[Assigned task]: Only lines holding the word "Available" are needed; copy each of them from the material.

[Records for this task]:
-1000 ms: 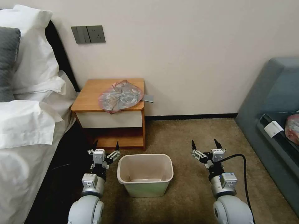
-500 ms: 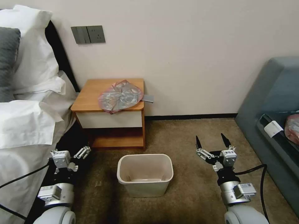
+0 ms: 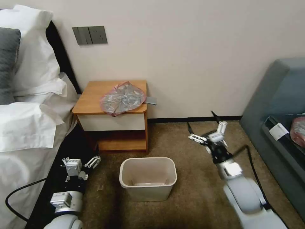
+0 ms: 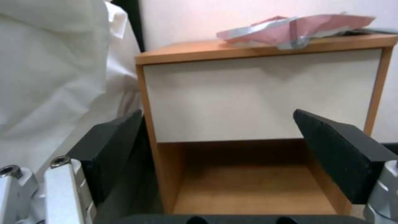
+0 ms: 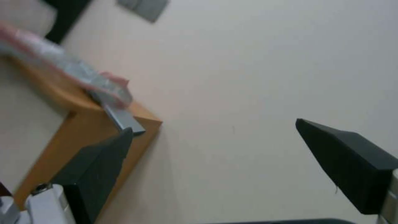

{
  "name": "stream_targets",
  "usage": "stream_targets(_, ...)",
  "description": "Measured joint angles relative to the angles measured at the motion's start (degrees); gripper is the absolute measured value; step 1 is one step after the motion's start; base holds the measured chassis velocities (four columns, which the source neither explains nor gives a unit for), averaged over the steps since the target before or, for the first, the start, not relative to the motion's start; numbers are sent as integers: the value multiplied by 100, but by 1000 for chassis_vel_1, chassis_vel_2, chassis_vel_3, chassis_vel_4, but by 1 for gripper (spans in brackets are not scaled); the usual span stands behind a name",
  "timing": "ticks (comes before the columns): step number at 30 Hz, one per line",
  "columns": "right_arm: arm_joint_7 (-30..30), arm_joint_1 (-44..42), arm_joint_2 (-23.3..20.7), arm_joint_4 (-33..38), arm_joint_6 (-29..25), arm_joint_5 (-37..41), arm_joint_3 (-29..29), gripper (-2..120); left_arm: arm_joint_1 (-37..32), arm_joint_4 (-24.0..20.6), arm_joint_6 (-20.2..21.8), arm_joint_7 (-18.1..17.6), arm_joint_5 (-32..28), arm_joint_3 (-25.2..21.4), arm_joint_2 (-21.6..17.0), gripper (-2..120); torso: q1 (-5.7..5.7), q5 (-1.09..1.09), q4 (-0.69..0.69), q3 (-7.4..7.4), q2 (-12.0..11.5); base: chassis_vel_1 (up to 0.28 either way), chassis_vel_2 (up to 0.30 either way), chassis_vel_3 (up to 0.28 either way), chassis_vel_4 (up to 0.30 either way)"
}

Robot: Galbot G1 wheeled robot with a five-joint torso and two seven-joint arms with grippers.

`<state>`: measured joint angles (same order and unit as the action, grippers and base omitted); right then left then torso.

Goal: Pick up the garbage bag from the table and place it over the trash can.

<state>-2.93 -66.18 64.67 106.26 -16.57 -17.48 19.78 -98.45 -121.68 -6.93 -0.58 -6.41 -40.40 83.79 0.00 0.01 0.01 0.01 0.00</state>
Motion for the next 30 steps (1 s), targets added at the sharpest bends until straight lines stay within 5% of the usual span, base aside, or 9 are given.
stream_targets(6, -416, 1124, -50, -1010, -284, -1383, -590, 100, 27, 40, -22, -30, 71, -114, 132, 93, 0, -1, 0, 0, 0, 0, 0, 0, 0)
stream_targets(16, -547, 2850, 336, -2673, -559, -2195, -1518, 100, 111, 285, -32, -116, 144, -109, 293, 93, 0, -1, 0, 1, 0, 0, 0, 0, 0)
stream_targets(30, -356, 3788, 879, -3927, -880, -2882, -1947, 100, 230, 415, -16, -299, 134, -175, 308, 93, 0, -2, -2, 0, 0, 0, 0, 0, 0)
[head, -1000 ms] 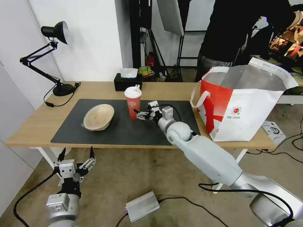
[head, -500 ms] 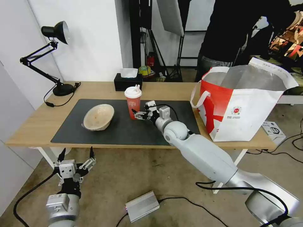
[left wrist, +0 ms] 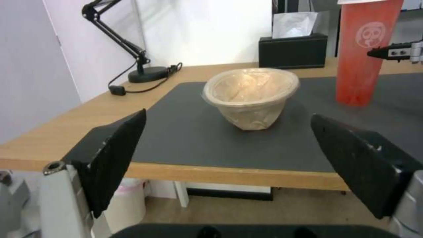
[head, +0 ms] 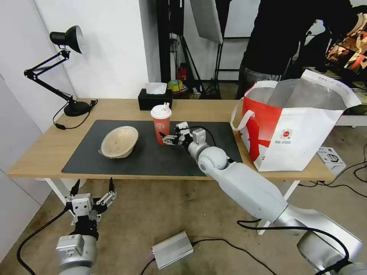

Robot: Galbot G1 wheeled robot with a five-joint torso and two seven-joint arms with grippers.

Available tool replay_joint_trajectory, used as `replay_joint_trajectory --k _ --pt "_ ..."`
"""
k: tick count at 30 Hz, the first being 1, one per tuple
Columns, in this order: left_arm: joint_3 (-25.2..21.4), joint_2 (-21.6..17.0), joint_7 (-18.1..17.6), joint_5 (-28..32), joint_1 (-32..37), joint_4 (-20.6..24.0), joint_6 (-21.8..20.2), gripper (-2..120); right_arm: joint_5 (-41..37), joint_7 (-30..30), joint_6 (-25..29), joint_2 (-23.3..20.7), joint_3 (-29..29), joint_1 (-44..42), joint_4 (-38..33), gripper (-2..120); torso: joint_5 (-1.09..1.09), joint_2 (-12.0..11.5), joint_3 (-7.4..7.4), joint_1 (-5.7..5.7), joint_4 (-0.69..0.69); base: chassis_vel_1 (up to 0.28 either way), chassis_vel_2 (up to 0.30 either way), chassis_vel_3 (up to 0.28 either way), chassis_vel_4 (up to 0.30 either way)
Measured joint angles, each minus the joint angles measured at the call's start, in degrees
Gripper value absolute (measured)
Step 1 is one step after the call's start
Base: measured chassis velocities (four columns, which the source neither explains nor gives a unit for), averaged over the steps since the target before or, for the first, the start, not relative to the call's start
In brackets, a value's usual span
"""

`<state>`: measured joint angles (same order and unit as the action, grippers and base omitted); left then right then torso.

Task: Pick up the trash from the table and place it into the takeout bag.

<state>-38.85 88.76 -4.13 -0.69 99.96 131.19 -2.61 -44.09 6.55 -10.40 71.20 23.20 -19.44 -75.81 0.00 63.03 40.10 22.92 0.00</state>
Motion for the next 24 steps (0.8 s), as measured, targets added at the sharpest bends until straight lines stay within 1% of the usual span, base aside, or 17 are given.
replay_joint_trajectory --k 11,24 --pt "-0.3 -0.1 0.0 0.8 -0.1 0.0 0.0 100 1.0 -0.7 0.6 1.0 -0.2 0.7 2.9 100 0.0 0.0 0.0 0.0 0.0 0.0 0.0 0.0 0.0" --pt "-0.3 -0.1 0.0 0.8 -0.2 -0.1 0.0 100 1.1 -0.8 0.7 1.4 -0.2 1.0 2.9 100 0.0 0.0 0.0 0.0 0.0 0.0 0.0 0.0 0.0"
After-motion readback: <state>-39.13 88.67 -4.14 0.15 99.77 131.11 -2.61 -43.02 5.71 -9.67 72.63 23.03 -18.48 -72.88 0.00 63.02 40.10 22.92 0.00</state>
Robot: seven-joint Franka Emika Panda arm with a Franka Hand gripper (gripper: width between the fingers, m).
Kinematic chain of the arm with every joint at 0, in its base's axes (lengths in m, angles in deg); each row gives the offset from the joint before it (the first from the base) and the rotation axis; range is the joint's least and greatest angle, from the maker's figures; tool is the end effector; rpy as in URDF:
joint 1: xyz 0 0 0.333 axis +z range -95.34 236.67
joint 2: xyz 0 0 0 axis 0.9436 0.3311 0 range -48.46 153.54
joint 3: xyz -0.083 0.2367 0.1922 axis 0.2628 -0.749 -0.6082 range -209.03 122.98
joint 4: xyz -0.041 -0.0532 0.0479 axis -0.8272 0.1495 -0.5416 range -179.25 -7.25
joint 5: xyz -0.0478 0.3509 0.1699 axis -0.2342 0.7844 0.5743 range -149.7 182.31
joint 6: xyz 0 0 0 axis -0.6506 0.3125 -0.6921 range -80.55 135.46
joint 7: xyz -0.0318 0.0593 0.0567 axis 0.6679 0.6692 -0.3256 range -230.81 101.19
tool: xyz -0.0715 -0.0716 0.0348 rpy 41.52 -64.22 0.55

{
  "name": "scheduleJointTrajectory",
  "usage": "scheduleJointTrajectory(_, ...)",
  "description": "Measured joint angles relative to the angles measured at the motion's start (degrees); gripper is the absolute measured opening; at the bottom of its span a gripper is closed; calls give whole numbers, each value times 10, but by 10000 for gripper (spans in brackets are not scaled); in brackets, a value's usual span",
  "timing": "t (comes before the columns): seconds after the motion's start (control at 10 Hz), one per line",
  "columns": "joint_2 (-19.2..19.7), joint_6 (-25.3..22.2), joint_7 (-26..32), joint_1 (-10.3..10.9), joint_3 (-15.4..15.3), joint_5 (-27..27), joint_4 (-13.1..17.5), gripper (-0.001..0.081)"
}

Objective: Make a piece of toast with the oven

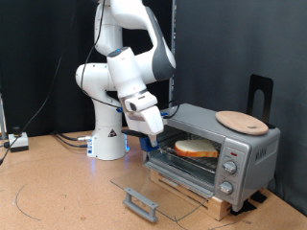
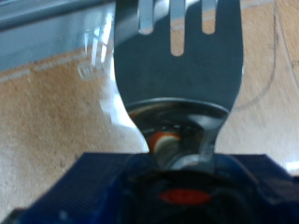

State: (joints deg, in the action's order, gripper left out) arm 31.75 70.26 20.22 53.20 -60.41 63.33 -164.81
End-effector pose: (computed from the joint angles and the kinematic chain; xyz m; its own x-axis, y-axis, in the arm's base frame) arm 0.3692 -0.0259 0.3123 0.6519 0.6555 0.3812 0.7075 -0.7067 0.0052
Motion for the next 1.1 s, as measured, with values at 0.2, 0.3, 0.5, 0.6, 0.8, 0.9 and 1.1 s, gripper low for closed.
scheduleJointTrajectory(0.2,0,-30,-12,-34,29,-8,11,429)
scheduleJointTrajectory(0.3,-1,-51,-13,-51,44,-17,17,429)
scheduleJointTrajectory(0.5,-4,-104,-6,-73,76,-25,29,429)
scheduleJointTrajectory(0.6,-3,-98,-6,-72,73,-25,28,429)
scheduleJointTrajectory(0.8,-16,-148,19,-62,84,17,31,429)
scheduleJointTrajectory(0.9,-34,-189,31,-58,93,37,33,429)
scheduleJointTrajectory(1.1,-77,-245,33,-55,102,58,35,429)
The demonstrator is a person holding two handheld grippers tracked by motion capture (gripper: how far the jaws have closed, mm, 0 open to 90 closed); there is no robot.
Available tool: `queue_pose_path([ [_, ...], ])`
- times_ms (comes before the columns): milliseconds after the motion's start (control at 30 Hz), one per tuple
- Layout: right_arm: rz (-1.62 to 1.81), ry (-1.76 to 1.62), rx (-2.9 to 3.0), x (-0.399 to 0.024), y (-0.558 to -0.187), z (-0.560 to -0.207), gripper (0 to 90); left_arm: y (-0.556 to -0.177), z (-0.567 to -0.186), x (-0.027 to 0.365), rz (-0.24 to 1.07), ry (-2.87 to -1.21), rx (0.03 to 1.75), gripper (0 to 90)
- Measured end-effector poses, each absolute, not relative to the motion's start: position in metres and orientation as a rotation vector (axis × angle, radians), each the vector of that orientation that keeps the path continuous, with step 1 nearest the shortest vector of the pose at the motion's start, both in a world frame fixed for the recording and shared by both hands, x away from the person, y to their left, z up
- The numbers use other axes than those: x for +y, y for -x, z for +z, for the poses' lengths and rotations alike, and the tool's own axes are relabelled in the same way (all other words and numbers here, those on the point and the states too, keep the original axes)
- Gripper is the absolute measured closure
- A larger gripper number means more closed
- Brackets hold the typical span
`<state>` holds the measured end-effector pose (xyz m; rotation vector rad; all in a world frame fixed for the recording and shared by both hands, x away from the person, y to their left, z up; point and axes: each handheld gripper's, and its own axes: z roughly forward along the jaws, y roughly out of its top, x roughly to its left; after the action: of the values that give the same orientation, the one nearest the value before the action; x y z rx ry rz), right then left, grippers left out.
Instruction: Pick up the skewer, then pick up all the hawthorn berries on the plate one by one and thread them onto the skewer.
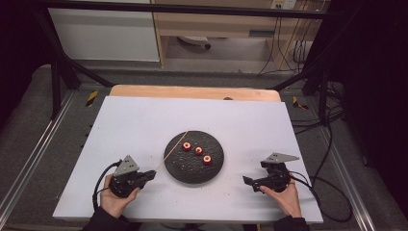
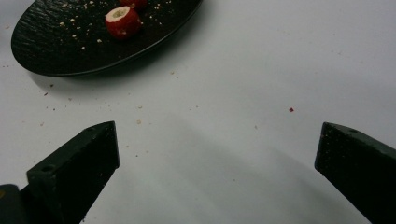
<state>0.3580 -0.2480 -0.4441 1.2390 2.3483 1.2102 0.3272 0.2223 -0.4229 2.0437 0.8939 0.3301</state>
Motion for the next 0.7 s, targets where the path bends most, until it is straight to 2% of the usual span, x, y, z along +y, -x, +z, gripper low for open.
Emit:
queue_pose_path([
  [700, 1.129, -1.186, 2.419, -0.196, -0.372, -0.427, 0.5, -0.327, -0.435, 0.231, 0.314, -2.031, 0.897, 87.9],
])
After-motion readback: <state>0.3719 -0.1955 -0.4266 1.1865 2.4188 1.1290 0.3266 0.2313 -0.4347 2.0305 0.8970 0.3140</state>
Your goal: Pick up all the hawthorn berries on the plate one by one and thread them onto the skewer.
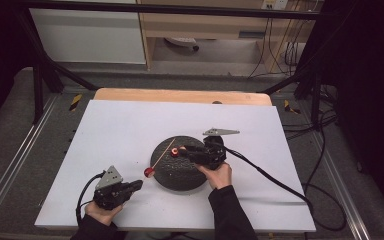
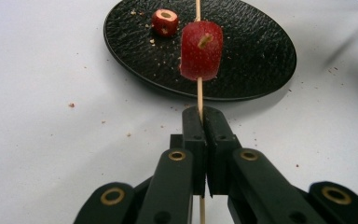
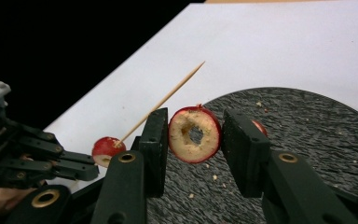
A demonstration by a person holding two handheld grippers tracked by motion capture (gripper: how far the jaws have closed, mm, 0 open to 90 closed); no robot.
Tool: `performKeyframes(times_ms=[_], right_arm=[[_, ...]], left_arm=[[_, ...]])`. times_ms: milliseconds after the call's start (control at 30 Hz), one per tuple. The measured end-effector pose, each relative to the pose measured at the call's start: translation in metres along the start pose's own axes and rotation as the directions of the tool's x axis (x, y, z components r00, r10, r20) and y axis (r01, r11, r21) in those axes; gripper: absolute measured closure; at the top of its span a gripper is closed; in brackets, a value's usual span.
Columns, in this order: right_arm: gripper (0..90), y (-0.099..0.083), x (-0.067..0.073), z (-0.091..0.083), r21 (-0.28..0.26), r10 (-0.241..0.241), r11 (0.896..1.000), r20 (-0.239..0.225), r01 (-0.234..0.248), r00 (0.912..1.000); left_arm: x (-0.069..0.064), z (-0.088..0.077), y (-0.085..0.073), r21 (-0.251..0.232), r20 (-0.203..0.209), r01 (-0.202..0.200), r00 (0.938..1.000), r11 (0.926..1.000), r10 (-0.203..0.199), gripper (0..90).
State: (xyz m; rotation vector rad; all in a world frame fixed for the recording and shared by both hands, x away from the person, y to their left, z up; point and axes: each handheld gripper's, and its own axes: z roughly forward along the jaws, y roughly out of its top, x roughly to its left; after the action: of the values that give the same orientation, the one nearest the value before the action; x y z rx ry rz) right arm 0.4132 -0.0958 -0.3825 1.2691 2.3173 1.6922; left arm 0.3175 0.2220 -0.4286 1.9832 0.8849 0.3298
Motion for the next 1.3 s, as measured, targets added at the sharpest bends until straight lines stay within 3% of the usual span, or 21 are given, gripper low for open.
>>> performKeyframes(times_ms=[333,667,900,1300], right_arm=[[62.4,-0.008,0.001,-0.005,-0.126,0.041,0.991,-0.047,-0.046,0.9981],[62.4,-0.009,0.004,-0.006,-0.225,0.074,0.970,-0.084,-0.091,0.9937],[62.4,-0.011,0.006,-0.003,-0.316,0.099,0.940,-0.105,-0.127,0.9896],[62.4,-0.009,0.005,0.000,-0.409,0.147,0.897,-0.091,-0.171,0.9850]], left_arm=[[-0.001,-0.001,0.000,-0.011,-0.003,-0.002,1.0000,0.9999,0.002,88.0],[-0.002,-0.002,0.000,-0.018,-0.003,-0.005,1.0000,0.9998,0.005,88.0],[-0.003,-0.002,0.000,-0.023,-0.004,-0.008,1.0000,0.9997,0.008,88.0],[-0.005,-0.002,0.000,-0.029,-0.006,-0.013,0.9999,0.9995,0.013,88.0]])
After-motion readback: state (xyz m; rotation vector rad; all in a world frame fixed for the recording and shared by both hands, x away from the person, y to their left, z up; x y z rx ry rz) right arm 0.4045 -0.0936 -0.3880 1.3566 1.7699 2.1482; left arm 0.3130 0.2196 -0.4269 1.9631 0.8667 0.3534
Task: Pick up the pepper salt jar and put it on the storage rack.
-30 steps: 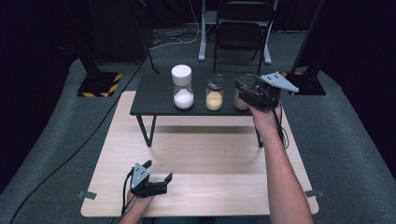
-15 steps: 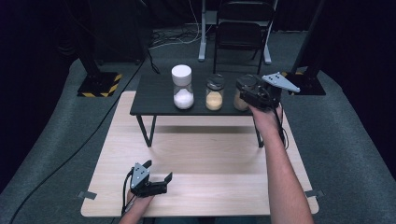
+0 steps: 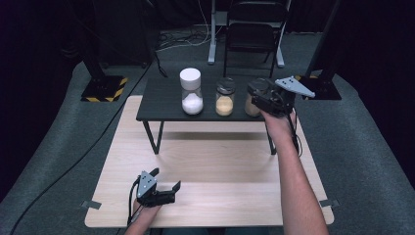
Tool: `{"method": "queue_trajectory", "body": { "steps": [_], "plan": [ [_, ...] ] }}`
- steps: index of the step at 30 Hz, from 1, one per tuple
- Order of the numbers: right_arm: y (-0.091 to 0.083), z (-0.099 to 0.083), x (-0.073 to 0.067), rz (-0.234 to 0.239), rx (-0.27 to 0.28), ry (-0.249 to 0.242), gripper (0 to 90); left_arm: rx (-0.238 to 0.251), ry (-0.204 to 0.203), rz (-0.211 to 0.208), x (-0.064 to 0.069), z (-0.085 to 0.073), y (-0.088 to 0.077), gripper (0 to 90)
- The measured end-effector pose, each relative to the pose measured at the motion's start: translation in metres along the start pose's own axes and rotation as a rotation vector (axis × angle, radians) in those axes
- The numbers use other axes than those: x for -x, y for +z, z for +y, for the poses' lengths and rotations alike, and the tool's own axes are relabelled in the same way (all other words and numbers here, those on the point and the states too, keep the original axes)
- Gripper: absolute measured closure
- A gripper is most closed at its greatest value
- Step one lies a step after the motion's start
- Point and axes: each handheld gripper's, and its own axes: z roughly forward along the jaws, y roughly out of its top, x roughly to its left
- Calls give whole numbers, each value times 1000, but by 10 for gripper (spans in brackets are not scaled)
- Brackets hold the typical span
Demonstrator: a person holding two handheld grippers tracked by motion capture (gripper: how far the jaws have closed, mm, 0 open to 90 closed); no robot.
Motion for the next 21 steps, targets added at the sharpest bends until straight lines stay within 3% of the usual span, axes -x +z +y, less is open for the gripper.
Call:
{"method": "queue_trajectory", "body": {
  "steps": [2,6,9,21],
  "plan": [
    [0,-1,0,7,3,7,270,1,2,1,0,0,0,9],
    [-5,-3,2,28,37,48,0,2,6,2,1,0,0,9],
    [-17,-5,2,35,102,69,0,2,9,4,1,0,-1,9],
    [-69,-2,-3,87,171,38,0,1,9,7,1,0,-1,8]
  ]
}}
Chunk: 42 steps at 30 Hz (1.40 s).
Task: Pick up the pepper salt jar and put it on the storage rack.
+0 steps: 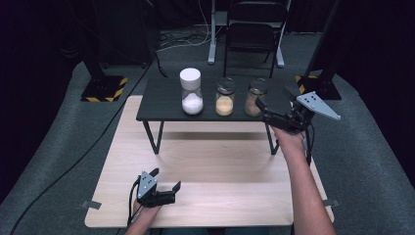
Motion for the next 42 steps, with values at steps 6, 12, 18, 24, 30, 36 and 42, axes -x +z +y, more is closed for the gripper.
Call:
{"method": "queue_trajectory", "body": {
  "steps": [6,12,18,24,30,36,42],
  "plan": [
    [-14,-2,-2,11,-3,-13,0,-1,1,0,0,0,0,9],
    [-23,-13,-1,11,-14,-7,0,-2,6,3,1,0,0,9],
    [-30,-21,1,7,-28,-11,0,-2,6,4,1,0,0,8],
    [-38,-29,5,5,-36,6,0,-3,9,3,1,0,0,9],
    [-47,-40,9,2,-50,19,0,-5,14,5,2,0,0,9],
    [-55,-46,12,-2,-50,33,0,-6,17,7,2,0,1,9],
    [-63,-54,11,-4,-55,30,0,-8,19,9,2,0,1,9]
  ]
}}
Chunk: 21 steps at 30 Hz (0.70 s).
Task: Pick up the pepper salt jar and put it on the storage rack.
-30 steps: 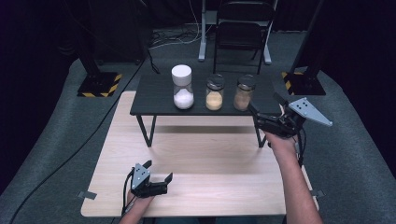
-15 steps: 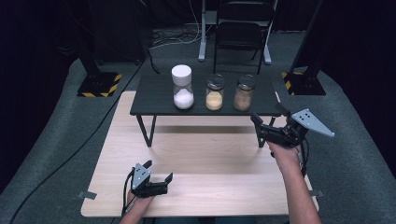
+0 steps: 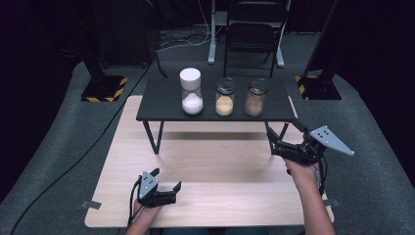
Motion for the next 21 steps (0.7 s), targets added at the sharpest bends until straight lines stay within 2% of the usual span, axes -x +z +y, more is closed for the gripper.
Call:
{"method": "queue_trajectory", "body": {
  "steps": [21],
  "plan": [
    [-26,-37,14,-56,-46,-5,0,-7,10,5,1,0,1,10]
  ]
}}
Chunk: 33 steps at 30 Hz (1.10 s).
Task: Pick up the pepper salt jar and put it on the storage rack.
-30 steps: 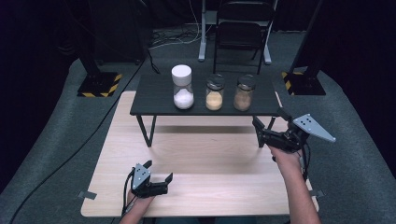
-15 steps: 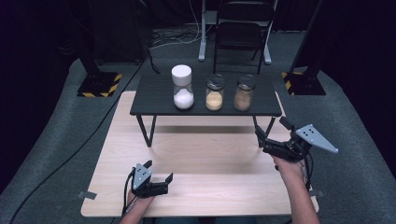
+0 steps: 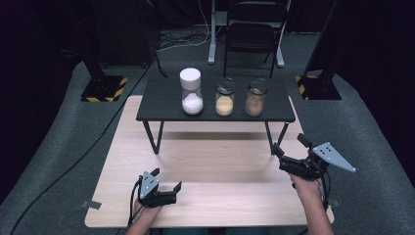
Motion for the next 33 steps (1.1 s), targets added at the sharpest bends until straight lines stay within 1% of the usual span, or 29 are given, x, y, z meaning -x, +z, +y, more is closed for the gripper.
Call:
{"method": "queue_trajectory", "body": {
  "steps": [8,14,21,23,26,28,33],
  "plan": [
    [-11,-13,4,-7,-7,9,0,-4,0,-1,0,0,0,11],
    [-20,-24,8,-25,-7,14,0,-6,0,0,0,0,1,11],
    [-29,-37,13,-32,-30,17,0,-4,4,-1,2,0,0,12],
    [-31,-41,15,-35,-29,20,0,-9,3,0,2,0,0,11],
    [-33,-48,17,-37,-32,35,0,-6,2,4,2,0,0,12],
    [-35,-53,18,-38,-26,53,2,-7,5,6,2,0,0,12],
    [-38,-66,18,-37,-27,66,2,-8,3,10,2,0,0,11]
  ]
}}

[Solution for this problem]:
Available tool replay_joint_trajectory, used as `replay_joint_trajectory --k _ --pt "_ ..."`
Available tool: `queue_pose_path([ [_, ...], ])`

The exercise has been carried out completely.